→ ABOUT THIS TASK
Give every line of the data again, exactly.

→ Extracted records
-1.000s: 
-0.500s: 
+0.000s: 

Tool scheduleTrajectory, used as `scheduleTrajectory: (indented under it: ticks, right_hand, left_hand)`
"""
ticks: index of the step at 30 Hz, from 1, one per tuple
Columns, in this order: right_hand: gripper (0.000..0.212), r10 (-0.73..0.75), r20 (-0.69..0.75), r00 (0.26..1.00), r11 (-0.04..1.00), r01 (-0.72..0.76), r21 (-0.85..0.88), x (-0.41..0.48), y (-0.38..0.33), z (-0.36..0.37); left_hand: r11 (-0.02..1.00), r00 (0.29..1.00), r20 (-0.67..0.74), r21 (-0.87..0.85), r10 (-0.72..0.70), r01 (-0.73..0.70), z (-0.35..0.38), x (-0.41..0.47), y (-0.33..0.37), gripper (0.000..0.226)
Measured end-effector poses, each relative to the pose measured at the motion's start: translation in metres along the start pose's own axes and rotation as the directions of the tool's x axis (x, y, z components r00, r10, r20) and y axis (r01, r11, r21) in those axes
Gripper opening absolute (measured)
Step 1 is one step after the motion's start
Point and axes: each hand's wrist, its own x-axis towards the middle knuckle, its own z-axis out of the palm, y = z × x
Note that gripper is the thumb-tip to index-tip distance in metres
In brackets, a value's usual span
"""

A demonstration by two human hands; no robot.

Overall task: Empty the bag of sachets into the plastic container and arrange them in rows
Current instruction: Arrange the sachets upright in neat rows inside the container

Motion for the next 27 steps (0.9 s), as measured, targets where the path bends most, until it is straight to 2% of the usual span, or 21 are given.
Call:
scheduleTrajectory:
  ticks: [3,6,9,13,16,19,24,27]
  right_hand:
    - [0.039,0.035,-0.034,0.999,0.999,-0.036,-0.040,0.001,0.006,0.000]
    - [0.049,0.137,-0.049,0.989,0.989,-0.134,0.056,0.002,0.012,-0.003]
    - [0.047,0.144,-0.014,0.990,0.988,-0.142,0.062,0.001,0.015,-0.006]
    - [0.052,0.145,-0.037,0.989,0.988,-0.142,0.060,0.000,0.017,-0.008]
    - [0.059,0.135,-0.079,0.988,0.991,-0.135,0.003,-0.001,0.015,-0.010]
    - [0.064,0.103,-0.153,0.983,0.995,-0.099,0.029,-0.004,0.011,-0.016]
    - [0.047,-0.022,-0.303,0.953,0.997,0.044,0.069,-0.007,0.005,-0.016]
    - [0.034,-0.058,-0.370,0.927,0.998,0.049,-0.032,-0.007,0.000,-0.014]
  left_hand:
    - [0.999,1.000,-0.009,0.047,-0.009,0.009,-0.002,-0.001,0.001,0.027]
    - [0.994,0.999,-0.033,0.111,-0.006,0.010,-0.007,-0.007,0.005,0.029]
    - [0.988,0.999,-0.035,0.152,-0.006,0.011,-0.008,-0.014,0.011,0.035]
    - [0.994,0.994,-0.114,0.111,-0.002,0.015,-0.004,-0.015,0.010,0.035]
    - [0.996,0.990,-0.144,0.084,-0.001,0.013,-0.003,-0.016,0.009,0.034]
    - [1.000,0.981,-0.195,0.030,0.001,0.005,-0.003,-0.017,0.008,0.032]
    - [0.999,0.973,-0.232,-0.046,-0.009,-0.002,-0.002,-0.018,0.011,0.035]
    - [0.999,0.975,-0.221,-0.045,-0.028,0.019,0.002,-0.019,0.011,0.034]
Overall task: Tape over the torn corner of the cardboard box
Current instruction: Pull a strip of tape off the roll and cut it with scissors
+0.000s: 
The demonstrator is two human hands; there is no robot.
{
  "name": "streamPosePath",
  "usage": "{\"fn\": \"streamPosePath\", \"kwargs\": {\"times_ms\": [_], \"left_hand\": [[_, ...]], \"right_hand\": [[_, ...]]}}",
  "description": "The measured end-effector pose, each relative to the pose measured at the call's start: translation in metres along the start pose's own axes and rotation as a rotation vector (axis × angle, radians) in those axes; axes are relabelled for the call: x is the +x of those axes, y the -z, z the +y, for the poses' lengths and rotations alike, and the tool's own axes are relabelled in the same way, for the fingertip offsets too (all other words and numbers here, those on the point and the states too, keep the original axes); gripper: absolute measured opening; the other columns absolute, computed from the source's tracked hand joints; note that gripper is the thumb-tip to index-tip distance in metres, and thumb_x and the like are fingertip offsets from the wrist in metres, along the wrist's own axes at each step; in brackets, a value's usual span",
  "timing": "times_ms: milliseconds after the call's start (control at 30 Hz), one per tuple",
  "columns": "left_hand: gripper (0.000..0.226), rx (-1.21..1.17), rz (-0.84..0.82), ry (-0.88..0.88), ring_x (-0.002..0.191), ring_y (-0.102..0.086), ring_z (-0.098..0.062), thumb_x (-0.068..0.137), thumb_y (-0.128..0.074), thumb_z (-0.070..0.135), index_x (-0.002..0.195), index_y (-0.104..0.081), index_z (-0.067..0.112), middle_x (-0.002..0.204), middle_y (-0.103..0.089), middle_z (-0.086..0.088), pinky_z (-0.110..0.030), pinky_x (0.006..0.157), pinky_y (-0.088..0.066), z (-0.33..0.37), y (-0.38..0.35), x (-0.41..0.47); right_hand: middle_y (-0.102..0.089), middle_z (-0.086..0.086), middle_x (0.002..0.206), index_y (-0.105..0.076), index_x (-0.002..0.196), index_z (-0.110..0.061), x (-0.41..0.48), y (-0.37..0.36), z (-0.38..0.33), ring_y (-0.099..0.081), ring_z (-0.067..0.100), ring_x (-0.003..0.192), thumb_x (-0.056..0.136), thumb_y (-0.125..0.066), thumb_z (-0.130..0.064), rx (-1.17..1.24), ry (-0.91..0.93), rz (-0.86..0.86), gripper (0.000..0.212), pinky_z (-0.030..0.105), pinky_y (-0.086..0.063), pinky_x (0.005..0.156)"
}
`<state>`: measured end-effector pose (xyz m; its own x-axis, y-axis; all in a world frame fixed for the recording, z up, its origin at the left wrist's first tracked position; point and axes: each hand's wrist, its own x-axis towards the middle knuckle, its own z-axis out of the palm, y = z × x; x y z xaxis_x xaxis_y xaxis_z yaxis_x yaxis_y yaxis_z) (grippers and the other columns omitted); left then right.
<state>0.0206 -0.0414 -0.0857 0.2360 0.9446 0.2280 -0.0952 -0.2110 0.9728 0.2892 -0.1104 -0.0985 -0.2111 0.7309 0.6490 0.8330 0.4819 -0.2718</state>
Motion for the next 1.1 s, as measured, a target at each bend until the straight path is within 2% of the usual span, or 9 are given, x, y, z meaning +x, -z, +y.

→ ANSWER FOR THIS EXERCISE
-1.000s: 
-0.500s: 
+0.000s: 

Tool scheduleTrajectory, used as `scheduleTrajectory: (indented under it: ticks, right_hand, left_hand)`
"""
ticks: index of the step at 30 Hz, from 1, one per tuple
Columns, in this order: right_hand: gripper (0.000..0.212), r10 (-0.73..0.75), r20 (-0.69..0.75), r00 (0.26..1.00), r11 (-0.04..1.00), r01 (-0.72..0.76), r21 (-0.85..0.88), x (-0.41..0.48), y (-0.38..0.33), z (-0.36..0.37); left_hand: r11 (-0.02..1.00), r00 (0.29..1.00), r20 (-0.67..0.74), r21 (-0.87..0.85), r10 (-0.72..0.70), r01 (-0.73..0.70), z (-0.35..0.38), x (-0.41..0.47), y (-0.33..0.37), gripper (0.000..0.226)
Measured end-effector poses, each relative to the pose measured at the motion's start: translation in metres along the start pose's own axes and rotation as the directions of the tool's x axis (x, y, z components r00, r10, r20) and y axis (r01, r11, r21) in those axes
Gripper opening absolute (measured)
Step 1 is one step after the motion's start
Point and axes: each hand's wrist, its own x-axis towards the middle knuckle, its own z-axis out of the palm, y = z × x
Note that gripper is the thumb-tip to index-tip distance in metres
In brackets, a value's usual span
"""

A demonstration by two human hands; no robot.

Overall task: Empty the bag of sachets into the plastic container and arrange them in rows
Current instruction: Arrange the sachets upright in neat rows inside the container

Motion for the next 27 steps (0.9 s), as measured, targets where the path bends most, until it is straight to 2% of the usual span, or 21 are given.
Call:
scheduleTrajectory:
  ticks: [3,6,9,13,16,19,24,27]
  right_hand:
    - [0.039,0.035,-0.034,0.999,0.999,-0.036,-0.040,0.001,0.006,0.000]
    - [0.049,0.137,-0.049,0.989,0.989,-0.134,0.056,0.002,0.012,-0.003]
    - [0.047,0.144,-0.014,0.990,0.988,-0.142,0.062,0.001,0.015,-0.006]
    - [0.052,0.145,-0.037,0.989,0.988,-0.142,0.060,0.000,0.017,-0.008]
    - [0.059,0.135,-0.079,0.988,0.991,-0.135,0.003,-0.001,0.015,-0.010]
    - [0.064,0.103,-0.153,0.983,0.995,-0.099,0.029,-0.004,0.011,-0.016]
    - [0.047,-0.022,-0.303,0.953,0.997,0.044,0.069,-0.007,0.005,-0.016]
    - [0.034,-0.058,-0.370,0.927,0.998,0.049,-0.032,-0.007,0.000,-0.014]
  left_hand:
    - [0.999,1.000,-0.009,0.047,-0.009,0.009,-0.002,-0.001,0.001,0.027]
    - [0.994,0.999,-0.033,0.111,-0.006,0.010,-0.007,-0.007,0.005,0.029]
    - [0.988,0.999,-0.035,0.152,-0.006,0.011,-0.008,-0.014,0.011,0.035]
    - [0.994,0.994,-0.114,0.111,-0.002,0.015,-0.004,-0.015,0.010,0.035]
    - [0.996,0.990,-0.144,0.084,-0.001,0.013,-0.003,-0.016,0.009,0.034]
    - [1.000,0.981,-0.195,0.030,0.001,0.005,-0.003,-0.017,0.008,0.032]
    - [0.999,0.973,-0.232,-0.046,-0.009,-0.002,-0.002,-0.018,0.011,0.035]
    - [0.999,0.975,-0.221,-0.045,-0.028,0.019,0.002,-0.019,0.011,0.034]
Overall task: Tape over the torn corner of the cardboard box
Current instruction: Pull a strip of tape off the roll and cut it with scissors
+0.000s: 
The demonstrator is two human hands; there is no robot.
{
  "name": "streamPosePath",
  "usage": "{\"fn\": \"streamPosePath\", \"kwargs\": {\"times_ms\": [_], \"left_hand\": [[_, ...]], \"right_hand\": [[_, ...]]}}",
  "description": "The measured end-effector pose, each relative to the pose measured at the call's start: translation in metres along the start pose's own axes and rotation as a rotation vector (axis × angle, radians) in those axes; axes are relabelled for the call: x is the +x of those axes, y the -z, z the +y, for the poses' lengths and rotations alike, and the tool's own axes are relabelled in the same way, for the fingertip offsets too (all other words and numbers here, those on the point and the states too, keep the original axes); gripper: absolute measured opening; the other columns absolute, computed from the source's tracked hand joints; note that gripper is the thumb-tip to index-tip distance in metres, and thumb_x and the like are fingertip offsets from the wrist in metres, along the wrist's own axes at each step; in brackets, a value's usual span",
  "timing": "times_ms: milliseconds after the call's start (control at 30 Hz), one per tuple",
  "columns": "left_hand: gripper (0.000..0.226), rx (-1.21..1.17), rz (-0.84..0.82), ry (-0.88..0.88), ring_x (-0.002..0.191), ring_y (-0.102..0.086), ring_z (-0.098..0.062), thumb_x (-0.068..0.137), thumb_y (-0.128..0.074), thumb_z (-0.070..0.135), index_x (-0.002..0.195), index_y (-0.104..0.081), index_z (-0.067..0.112), middle_x (-0.002..0.204), middle_y (-0.103..0.089), middle_z (-0.086..0.088), pinky_z (-0.110..0.030), pinky_x (0.006..0.157), pinky_y (-0.088..0.066), z (-0.33..0.37), y (-0.38..0.35), x (-0.41..0.47); right_hand: middle_y (-0.102..0.089), middle_z (-0.086..0.086), middle_x (0.002..0.206), index_y (-0.105..0.076), index_x (-0.002..0.196), index_z (-0.110..0.061), x (-0.41..0.48), y (-0.37..0.36), z (-0.38..0.33), ring_y (-0.099..0.081), ring_z (-0.067..0.100), ring_x (-0.003..0.192), thumb_x (-0.056..0.136), thumb_y (-0.125..0.066), thumb_z (-0.130..0.064), rx (-1.17..1.24), ry (-0.91..0.93), rz (-0.86..0.86), gripper (0.000..0.212), pinky_z (-0.030..0.105), pinky_y (-0.086..0.063), pinky_x (0.005..0.156)"
}
`<state>`: measured end-effector pose (xyz m; its own x-axis, y-axis; all in a world frame fixed for the recording, z up, its origin at the left wrist's first tracked position; point and axes: each hand's wrist, its own x-axis towards the middle knuckle, its own z-axis out of the palm, y = z × x; x y z xaxis_x xaxis_y xaxis_z yaxis_x yaxis_y yaxis_z) (grippers and the other columns omitted); left then right.
<state>0.0206 -0.0414 -0.0857 0.2360 0.9446 0.2280 -0.0952 -0.2110 0.9728 0.2892 -0.1104 -0.0985 -0.2111 0.7309 0.6490 0.8330 0.4819 -0.2718</state>
Motion for the next 1.1 s, as measured, a target at each bend until the straight path is within 2% of the usual span, or 9 are given, x, y, z meaning +x, -z, +y.

This concludes the exercise.